Registered: 10/15/12
Posts: 915
Loc: New York
Small world. I recently found out that the husband of one of my wife's best friends (in other words, a guy I know pretty well and hang out with often) was sexually abused.

But I'm not "authorized" to know.

Quick backstory: These two are the cutest couple you'll ever see. Seriously, I call them Mickey and Minnie Mouse. They're happy and hilarious, and Mickey shares so many of my dorky hobbies that he and I can always talk comfortably when the girls are doing girl stuff.

It is a known, open fact that Mickey's dad was severely physically abusive. He once said that if anyone thinks they have a "bad dad story," chances are his is worse. Well naturally I filed that one away. Minnie later pulled my wife and I aside and specified that as bad as it had been, it was non-sexual physical brutality. I gave Mickey a ton of credit for being able to put together a positive, functional, on-all-appearances happy life.

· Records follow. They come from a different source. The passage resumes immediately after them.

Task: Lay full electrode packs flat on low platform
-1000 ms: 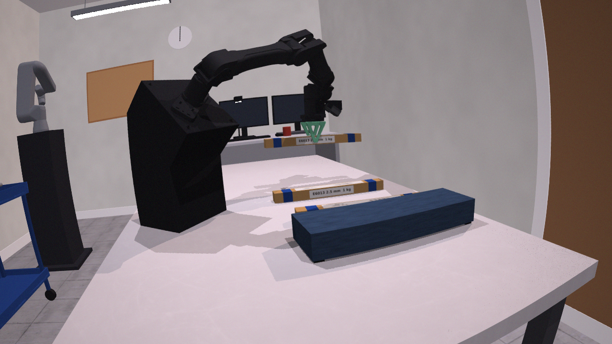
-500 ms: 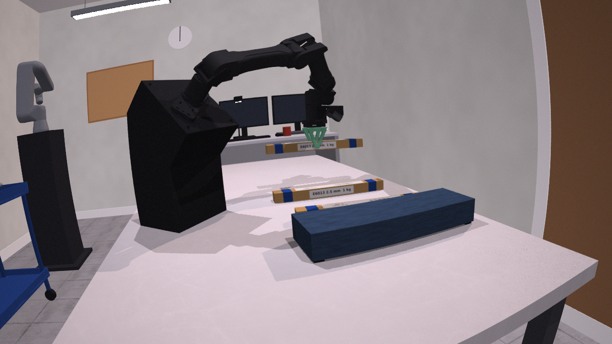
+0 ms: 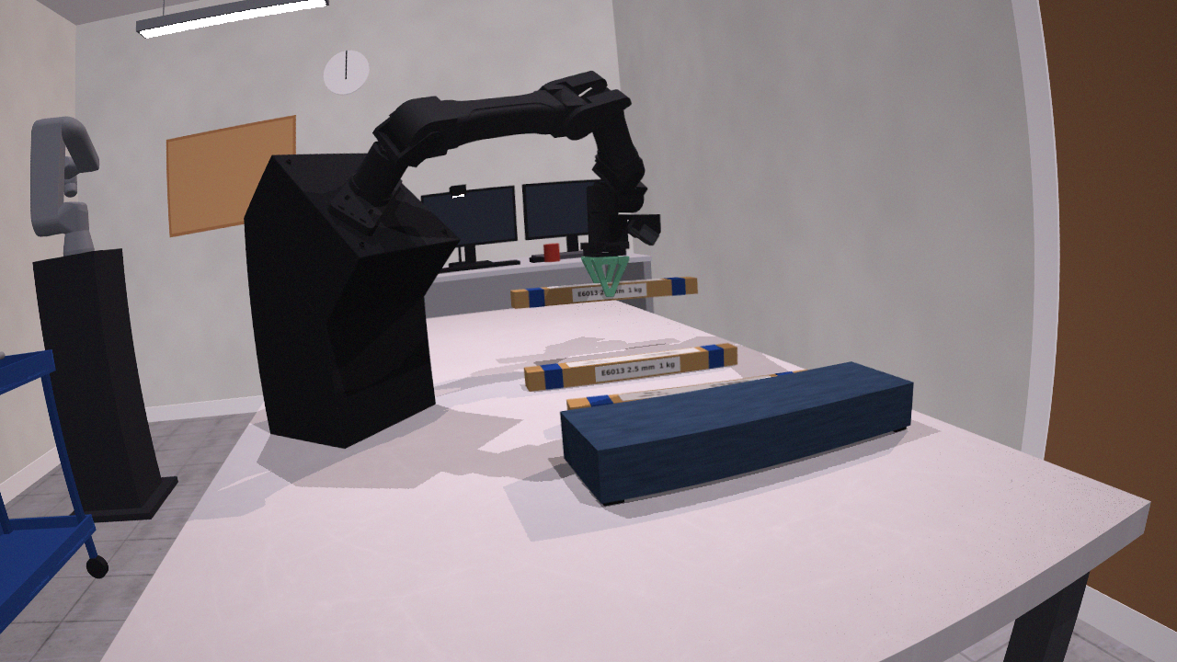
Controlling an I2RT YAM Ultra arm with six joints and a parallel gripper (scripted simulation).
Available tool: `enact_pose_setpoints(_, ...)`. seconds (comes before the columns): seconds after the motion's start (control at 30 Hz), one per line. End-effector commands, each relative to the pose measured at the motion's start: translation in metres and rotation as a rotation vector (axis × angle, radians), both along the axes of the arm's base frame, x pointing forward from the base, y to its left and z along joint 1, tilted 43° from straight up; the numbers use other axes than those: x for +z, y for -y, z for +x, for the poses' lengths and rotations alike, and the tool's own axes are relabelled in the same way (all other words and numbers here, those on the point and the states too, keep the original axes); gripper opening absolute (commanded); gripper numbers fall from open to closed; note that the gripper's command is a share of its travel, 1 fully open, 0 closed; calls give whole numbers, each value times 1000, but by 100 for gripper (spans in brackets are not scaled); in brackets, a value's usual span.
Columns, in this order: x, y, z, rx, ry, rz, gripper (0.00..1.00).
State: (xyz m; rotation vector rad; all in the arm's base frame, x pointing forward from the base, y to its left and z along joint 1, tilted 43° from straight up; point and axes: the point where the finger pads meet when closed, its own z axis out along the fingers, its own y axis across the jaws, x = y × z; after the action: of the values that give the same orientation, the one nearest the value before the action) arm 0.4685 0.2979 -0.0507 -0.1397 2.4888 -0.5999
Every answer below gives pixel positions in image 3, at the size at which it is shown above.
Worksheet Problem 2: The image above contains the tan box with white label and blue band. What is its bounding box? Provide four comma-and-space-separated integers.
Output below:
566, 371, 798, 410

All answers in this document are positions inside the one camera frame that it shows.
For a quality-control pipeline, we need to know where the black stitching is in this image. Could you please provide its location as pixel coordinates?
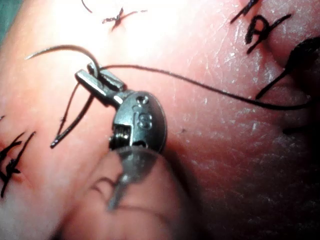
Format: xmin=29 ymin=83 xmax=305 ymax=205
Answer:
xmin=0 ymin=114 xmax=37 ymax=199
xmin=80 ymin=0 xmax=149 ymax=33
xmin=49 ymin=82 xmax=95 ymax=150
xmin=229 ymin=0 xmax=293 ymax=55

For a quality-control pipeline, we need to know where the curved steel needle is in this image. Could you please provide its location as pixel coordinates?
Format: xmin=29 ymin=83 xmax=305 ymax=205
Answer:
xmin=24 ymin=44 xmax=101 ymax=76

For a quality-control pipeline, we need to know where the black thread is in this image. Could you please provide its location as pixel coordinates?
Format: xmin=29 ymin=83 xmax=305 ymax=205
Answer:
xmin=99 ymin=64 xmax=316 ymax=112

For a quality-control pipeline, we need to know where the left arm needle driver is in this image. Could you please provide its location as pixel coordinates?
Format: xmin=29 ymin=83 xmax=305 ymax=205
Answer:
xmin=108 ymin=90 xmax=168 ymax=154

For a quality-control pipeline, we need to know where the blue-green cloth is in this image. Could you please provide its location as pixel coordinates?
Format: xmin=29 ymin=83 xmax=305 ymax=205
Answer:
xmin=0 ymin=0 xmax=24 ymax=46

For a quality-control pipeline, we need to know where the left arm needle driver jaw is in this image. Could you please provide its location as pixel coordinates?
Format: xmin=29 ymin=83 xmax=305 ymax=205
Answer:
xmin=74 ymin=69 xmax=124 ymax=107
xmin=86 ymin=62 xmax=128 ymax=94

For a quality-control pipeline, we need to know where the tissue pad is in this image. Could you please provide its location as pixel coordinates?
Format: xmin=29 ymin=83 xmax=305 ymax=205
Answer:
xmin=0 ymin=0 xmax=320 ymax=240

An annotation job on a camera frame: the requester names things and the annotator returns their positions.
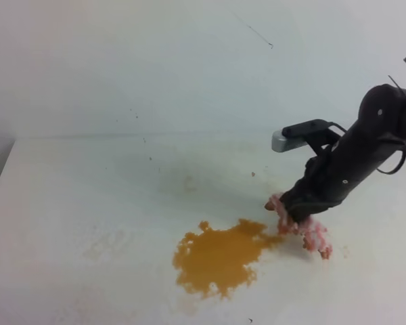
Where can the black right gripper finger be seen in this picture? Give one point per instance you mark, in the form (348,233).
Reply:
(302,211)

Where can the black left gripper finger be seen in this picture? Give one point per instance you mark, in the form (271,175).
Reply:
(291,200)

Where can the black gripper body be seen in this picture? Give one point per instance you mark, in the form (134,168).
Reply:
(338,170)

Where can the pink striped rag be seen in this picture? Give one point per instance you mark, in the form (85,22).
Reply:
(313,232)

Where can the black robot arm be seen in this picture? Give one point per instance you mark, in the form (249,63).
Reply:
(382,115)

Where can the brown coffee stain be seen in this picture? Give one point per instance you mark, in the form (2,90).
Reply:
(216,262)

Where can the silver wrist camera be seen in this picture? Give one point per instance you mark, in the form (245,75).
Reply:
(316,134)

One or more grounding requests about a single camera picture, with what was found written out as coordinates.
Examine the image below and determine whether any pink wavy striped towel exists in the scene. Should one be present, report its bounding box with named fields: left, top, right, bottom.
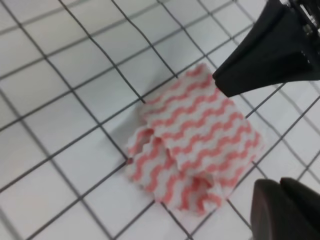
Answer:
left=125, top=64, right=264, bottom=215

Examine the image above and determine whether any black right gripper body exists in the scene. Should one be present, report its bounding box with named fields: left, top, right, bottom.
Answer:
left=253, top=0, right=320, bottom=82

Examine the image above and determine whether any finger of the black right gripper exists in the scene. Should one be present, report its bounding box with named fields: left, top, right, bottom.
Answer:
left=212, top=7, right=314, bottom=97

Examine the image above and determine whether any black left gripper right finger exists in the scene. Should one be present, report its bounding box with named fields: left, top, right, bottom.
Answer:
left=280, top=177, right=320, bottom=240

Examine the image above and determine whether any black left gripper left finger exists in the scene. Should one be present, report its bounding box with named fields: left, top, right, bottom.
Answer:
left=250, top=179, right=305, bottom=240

Few weeks ago, Minnie was visiting sans Mickey and during the course of a wide-ranging conversation she let slip that there was a lot of family drama unfolding because two of Mickey's five brothers had recently had nervous breakdowns. Dude that's like my middle name! I tried to comfort Minnie and said there was too much of a stigma against mental health problems. That I was proud of those guys for seeking help. And that this can happen to anyone because, hey, I'd had a total functional breakdown myself last year, EVERYONE needs some help every so often, etc.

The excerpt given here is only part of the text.